Resource availability

Contact for Reagent and Resource Sharing

Further information and requests for resources and reagents should be directed to and will be fulfilled by the lead contact, Nicolas Wyhs (wyhs@jhmi.edu). Isogenic knockout cell lines are available through The Genetic Resources Core Facility at Johns Hopkins School of Medicine (jhbiobank@jhmi.edu, Maryland, USA). KVS0001 generated in this study will be made available on request if available, but availability may be limited and we may require a payment and/or a completed materials transfer agreement if there is potential for commercial application.

Data availability

Whole transcriptome RNA-seq raw and processed data have been deposited at GEO and are publicly available as of the date of publication. Accession numbers are listed in the Key Resource Table.
Full western blot images have been deposited at Mendeley (Mendeley Data, V1, doi: 10.17632/n5s2z393z6.1) and are publicly available as of the date of publication.
Any additional information required to reanalyze the data reported in this paper is available from the lead contact upon request.

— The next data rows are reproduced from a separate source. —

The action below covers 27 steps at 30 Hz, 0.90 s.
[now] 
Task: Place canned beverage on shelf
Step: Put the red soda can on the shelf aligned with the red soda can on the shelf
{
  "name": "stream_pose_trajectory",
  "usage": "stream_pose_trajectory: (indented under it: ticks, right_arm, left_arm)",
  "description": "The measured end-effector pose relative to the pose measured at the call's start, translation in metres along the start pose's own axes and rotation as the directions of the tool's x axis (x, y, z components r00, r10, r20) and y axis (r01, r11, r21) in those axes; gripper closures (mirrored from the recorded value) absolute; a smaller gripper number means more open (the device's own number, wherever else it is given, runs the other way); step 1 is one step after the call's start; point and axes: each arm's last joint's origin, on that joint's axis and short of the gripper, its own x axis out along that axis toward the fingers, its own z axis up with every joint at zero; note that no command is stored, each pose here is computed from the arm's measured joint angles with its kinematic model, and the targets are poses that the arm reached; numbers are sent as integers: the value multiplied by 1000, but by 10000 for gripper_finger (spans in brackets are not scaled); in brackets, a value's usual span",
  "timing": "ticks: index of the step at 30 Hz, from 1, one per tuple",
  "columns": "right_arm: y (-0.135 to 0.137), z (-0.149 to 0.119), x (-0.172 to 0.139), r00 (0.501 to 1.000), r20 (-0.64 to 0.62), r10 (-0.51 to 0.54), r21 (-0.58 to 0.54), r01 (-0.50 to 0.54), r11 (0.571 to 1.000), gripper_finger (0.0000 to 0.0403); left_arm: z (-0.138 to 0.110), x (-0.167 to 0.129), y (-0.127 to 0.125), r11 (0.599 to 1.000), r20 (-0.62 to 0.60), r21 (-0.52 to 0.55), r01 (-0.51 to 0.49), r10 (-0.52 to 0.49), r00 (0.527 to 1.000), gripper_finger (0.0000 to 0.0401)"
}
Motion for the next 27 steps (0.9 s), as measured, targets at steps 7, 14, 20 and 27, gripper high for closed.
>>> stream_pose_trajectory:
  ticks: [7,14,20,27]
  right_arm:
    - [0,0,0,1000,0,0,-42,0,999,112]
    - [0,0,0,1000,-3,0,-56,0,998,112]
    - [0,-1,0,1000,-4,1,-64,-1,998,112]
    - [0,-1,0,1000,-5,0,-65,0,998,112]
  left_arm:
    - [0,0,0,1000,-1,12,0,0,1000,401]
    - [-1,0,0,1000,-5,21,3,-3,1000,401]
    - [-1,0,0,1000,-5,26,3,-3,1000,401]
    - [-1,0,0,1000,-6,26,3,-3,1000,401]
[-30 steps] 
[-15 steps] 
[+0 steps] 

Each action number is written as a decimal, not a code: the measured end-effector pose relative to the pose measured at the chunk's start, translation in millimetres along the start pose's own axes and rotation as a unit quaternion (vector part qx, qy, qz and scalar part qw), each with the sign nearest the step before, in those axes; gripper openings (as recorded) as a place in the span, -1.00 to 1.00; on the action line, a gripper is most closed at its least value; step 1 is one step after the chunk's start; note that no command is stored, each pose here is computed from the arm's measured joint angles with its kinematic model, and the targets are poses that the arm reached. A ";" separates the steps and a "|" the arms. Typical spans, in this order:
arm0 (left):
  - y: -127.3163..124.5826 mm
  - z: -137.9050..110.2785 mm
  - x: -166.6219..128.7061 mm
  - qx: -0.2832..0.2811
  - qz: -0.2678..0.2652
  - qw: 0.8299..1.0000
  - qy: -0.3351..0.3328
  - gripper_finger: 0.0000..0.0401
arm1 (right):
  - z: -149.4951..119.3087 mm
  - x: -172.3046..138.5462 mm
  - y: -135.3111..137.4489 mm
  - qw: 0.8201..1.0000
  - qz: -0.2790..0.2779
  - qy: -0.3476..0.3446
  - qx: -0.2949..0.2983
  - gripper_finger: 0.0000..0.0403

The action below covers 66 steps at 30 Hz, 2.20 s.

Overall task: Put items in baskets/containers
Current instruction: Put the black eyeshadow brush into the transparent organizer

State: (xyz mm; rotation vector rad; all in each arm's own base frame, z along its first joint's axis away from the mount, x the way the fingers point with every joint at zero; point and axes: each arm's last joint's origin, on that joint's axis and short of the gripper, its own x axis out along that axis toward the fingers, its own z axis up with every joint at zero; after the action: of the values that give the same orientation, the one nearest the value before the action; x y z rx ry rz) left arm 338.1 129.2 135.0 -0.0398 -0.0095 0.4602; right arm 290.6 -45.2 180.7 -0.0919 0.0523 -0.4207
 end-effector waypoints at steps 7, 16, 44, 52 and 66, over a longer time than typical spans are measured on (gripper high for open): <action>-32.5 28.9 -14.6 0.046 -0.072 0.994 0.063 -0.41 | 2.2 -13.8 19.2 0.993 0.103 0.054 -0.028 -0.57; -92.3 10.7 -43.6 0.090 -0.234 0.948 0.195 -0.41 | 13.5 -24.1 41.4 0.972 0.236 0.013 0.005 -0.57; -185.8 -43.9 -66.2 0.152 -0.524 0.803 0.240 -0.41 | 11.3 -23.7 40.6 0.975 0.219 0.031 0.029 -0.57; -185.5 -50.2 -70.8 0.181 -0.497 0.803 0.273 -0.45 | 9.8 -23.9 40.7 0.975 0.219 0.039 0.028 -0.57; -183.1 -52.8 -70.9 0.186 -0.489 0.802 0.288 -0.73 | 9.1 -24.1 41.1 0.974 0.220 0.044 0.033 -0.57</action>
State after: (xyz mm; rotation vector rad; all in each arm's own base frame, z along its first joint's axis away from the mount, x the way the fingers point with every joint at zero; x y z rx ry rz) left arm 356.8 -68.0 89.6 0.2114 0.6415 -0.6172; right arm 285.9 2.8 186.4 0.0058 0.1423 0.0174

Experimental models and subject details

Cell lines

NCI-H716, NCI-H2228, HEK293, NCI-H358, RPE1, MCF10a, RPTec, LLC, RENCA, B16-F10 and

LS180 cells were purchased from The American Type Culture Collection (Virginia, USA). RPE1 STAG2 2, RPE1 STAG2 5, RPE1 STAG2 6, RPE1 STAG2 8, RPTec STAG2 3, RPTec STAG2 943, RPTec STAG2 943A, RPTec STAG2 944, RPTec STAG2 945, RPTec STAG2 946, RPTec STAG2 947, RPTec STAG2 951, RPTec STAG2 952, RPTec STAG2 953, RPE1 TP53 221, RPE1 TP53 223, RPE1 TP53 224, RPTec TP53 54, RPTec TP53 588, RPTec TP53 544 isogenic knockout cell lines were generated and grown as previously described (Cook et al, iScience 2022)³¹. NCI-H358, NCI-H2228, NCI-H716, RENCA and RPE1 cells were grown in RPMI 1640 Medium (Gibco, California, USA, Cat #11875-119) supplemented with 10% Fetal Bovine Serum (FBS) (HyClone, Utah, USA, Cat #16777-006). LS180 cells were grown in EMEM (ATCC, Virginia, USA, Cat #30-2003) supplemented with 10% FBS. LLC, B16- F10 and HEK293 was grown in DMEM (Gibco, USA, Cat #11995065) supplemented with 10% FBS. RPTec cells were grown in EPITHELIAL CELL MEDIUM-Complete Kit (Science Cell Research, California, USA, Cat #4101). MCF10a cells were grown in MEGM Mammary Epithelial Cell Growth Medium BulletKit (Lonza, USA, Cat #CC3150). In vitro, all cells were grown at 37°C with 5% CO₂.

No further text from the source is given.